Saved entries
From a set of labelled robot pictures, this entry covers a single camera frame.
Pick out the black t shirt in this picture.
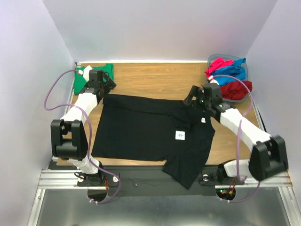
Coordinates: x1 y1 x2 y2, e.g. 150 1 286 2
92 94 215 189

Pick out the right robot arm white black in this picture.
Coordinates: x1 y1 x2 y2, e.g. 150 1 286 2
184 83 288 182

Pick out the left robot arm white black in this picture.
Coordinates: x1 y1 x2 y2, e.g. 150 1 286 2
44 69 116 177

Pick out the folded green t shirt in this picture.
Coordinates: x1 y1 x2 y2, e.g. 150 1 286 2
73 64 116 95

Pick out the red t shirt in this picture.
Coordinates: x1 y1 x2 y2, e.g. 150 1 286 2
221 81 248 100

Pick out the grey plastic bin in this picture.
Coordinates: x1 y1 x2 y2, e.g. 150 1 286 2
205 54 253 102

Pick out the pink t shirt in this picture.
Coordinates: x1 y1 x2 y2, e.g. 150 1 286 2
205 57 235 78

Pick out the blue t shirt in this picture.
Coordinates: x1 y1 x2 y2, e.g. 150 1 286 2
212 58 247 86

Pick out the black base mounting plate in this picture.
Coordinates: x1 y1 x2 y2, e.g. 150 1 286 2
77 165 245 197

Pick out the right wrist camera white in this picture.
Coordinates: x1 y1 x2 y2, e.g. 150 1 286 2
207 76 219 85

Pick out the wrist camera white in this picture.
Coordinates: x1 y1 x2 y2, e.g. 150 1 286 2
207 76 219 85
78 65 93 81

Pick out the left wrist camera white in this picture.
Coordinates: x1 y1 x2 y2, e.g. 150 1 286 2
78 65 93 81

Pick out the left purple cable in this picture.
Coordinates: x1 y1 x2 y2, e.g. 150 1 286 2
44 69 122 205

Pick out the aluminium frame rail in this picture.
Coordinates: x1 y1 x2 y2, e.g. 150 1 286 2
37 62 82 189

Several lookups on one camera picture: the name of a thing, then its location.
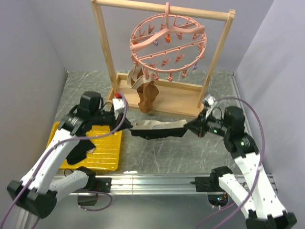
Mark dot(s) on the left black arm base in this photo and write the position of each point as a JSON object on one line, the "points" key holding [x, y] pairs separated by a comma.
{"points": [[89, 195]]}

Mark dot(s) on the yellow plastic tray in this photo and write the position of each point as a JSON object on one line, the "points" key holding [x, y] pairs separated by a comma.
{"points": [[105, 156]]}

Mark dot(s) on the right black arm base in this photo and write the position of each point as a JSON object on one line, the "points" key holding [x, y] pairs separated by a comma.
{"points": [[220, 188]]}

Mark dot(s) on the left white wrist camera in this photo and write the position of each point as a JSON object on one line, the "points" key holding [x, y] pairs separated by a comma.
{"points": [[118, 103]]}

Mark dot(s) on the black underwear beige waistband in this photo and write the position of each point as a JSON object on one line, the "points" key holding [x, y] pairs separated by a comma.
{"points": [[153, 129]]}

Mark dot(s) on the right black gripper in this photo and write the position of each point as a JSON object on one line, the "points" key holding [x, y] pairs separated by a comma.
{"points": [[199, 126]]}

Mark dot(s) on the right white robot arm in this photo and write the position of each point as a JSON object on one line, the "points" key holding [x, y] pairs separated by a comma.
{"points": [[260, 205]]}

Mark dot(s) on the brown underwear striped waistband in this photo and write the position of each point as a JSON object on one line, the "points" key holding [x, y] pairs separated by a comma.
{"points": [[143, 83]]}

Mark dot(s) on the pink round clip hanger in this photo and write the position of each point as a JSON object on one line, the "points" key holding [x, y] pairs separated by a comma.
{"points": [[166, 44]]}

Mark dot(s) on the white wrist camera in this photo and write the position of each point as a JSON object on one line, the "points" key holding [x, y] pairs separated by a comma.
{"points": [[118, 103], [209, 103]]}

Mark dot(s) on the wooden hanging rack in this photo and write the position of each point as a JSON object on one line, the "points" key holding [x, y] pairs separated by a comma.
{"points": [[174, 98]]}

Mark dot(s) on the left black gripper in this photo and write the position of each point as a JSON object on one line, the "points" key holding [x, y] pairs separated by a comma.
{"points": [[116, 122]]}

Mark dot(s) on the black underwear in tray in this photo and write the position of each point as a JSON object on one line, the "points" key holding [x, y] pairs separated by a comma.
{"points": [[79, 152]]}

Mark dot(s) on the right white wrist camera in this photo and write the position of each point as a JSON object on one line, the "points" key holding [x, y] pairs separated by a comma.
{"points": [[209, 103]]}

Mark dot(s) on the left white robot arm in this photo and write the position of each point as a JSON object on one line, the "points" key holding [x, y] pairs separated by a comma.
{"points": [[36, 192]]}

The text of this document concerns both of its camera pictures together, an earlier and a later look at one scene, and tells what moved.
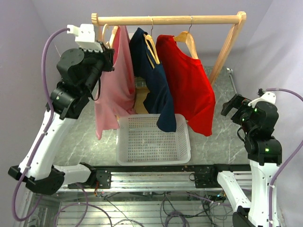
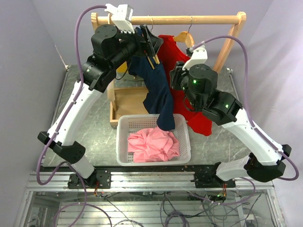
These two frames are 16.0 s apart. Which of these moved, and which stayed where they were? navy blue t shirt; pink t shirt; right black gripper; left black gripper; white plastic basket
Moved: right black gripper; pink t shirt; left black gripper
Stayed: white plastic basket; navy blue t shirt
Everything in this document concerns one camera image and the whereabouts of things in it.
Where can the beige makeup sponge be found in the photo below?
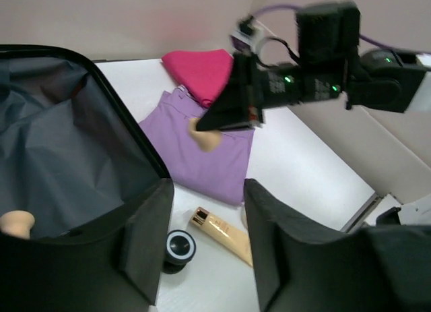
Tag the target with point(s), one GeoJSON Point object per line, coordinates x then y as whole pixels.
{"type": "Point", "coordinates": [207, 141]}

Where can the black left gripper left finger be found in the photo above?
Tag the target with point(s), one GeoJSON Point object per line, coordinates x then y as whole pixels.
{"type": "Point", "coordinates": [112, 263]}

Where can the beige cosmetic tube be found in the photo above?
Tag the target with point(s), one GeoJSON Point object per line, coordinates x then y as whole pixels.
{"type": "Point", "coordinates": [224, 233]}

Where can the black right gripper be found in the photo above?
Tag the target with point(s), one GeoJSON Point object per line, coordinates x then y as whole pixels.
{"type": "Point", "coordinates": [325, 61]}

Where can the pink cloth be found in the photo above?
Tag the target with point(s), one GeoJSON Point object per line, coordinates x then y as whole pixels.
{"type": "Point", "coordinates": [203, 73]}

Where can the purple shirt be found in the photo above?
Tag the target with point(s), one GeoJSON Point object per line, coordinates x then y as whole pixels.
{"type": "Point", "coordinates": [218, 171]}

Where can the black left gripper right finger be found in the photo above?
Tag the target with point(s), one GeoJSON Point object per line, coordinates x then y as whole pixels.
{"type": "Point", "coordinates": [301, 265]}

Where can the pink and teal suitcase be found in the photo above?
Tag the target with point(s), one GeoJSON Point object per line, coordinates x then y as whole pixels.
{"type": "Point", "coordinates": [70, 150]}

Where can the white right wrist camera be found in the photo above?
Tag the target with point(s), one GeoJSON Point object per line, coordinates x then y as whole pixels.
{"type": "Point", "coordinates": [246, 36]}

- Exercise: Find every line above where the word "document" occurs, and copy that line.

- Exercise response:
The text of this document concerns both of its camera pictures together, an earlier and a later look at one scene, and tells what moved.
Everything in this document concerns one camera image and the whereabouts of things in it.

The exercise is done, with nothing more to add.